Los oyentes, por su parte, si creen que una música es demasiado intelectual, pueden sentirse intimidados o rechazarla con desdén, pero en ambos casos están permitiendo que una idea inadecuada se interponga entre sus oídos y la obra. Conviene tener presente que la palabra “estética” procede del griego aisthesis, que alude a la percepción sensorial. La experiencia estética se origina en los sentidos. Picasso dice que, ante una obra de arte, “ojalá pudiéramos quitarnos el cerebro y usar sólo los ojos”. Duke Ellington también lo expresa con claridad: “No creo que la gente tenga que saber de música para poder apreciarla o disfrutarla”.

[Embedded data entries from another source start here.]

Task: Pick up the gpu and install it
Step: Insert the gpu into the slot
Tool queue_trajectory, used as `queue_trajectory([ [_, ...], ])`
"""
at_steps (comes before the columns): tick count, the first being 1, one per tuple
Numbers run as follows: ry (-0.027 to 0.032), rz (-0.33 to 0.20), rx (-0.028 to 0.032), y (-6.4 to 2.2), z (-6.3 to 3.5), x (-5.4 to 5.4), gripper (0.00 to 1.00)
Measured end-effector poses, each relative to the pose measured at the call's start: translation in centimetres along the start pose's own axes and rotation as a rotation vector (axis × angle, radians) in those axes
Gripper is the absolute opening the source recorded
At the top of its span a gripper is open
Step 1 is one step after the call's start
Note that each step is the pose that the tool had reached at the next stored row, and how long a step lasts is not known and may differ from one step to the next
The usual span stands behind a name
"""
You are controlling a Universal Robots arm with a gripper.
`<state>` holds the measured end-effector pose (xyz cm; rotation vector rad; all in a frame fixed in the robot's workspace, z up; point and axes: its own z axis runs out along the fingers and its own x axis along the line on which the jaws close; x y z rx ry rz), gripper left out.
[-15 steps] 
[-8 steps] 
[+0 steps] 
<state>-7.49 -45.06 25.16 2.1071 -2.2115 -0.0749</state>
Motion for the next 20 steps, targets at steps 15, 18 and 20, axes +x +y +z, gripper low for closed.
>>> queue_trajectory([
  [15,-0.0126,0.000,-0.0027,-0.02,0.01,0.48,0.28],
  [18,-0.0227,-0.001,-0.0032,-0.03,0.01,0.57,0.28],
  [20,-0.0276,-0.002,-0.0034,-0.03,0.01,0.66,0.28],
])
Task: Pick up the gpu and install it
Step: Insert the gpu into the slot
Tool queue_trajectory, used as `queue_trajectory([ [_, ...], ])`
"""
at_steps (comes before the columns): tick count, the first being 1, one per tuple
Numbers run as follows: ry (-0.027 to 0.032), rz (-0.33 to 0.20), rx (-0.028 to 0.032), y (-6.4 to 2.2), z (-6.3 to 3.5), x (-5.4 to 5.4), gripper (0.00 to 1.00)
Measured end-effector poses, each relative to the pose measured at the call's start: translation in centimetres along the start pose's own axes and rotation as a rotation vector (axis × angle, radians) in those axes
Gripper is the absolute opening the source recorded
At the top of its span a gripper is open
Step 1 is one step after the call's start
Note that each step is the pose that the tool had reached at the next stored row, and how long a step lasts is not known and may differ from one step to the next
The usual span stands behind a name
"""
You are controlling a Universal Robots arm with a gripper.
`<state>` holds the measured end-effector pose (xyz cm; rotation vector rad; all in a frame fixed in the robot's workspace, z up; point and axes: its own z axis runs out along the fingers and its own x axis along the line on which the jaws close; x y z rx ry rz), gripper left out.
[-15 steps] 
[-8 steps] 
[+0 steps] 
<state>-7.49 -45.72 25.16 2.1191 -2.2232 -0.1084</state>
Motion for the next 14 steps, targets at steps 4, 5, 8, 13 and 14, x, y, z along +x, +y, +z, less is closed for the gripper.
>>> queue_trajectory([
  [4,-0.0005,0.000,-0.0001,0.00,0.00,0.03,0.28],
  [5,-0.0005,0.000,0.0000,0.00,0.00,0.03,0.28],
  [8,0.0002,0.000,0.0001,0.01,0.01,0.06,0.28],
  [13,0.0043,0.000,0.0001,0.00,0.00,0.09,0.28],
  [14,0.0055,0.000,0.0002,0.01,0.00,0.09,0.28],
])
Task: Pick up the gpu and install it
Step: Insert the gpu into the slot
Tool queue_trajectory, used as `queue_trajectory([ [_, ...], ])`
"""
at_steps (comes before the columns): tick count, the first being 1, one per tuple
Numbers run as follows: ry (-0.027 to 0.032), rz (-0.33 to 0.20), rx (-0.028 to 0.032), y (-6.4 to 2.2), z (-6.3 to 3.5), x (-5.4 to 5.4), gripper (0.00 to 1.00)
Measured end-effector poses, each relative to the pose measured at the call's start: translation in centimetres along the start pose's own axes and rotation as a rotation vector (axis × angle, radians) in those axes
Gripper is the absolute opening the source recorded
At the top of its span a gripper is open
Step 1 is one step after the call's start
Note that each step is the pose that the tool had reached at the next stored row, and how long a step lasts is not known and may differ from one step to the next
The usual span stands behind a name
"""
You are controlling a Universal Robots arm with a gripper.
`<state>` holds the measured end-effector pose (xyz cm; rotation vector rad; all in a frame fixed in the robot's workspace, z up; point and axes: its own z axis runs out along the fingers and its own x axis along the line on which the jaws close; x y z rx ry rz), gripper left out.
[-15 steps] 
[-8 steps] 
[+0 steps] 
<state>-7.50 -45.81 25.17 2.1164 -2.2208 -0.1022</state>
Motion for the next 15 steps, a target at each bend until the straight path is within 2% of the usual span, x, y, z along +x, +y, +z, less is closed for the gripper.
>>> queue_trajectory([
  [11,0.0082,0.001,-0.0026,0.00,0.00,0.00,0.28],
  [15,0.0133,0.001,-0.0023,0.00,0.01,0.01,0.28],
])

Es un prejuicio que, en realidad, cumple una función muy conservadora: nos impide tener experiencias estéticas nuevas, manteniéndonos siempre en un terreno conocido, en el que sabemos lo que debemos pensar y sentir. Toda la música, incluida la más simple, tiene una dimensión intelectual: es resultado de un proceso de evolución muy complejo. Pero cuando estamos acostumbrados a su lenguaje, a sus características sonoras, lo intelectual no nos molesta nada. En cambio, cuando algo nos descoloca, nos sorprende intensamente, nos propone un viaje interior hacia lo desconocido, resulta muy cómodo rechazarlo argumentando que es demasiado intelectual. Deberíamos despojarnos de esa necesidad de controlarlo y entenderlo todo racionalmente para poder disfrutar de una escucha más libre y plena, con los oídos. Y luego, cuando ya nos hayamos acostumbrado al mundo sonoro que propone cada obra, quizá podamos tratar de centrarnos en otras cosas. Como dice Thelonious Monk, “si no puedes oírlo, no sirve para nada que te lo expliquen”. Debussy insiste con contundencia: “No hay teoría. Solo hay que escuchar. El placer es la ley”.

Una buena parte de la música que se tacha de intelectual busca deliberadamente colocar al oyente en una posición en la que lo intelectual no sirve: está diciendo que ha de escucharse con los oídos, abandonando el marco de referencia que el oyente conoce y con el que se siente seguro. Lo que la música suele pedirnos es una desconexión de lo intelectual, una permanencia en el plano de los sentidos y una escucha desprejuiciada, tres cosas que estamos acostumbrados a no dar. Una pequeña toma de conciencia, un leve cambio de actitud, puede permitir que nos acerquemos a muchas cosas que nos estamos perdiendo.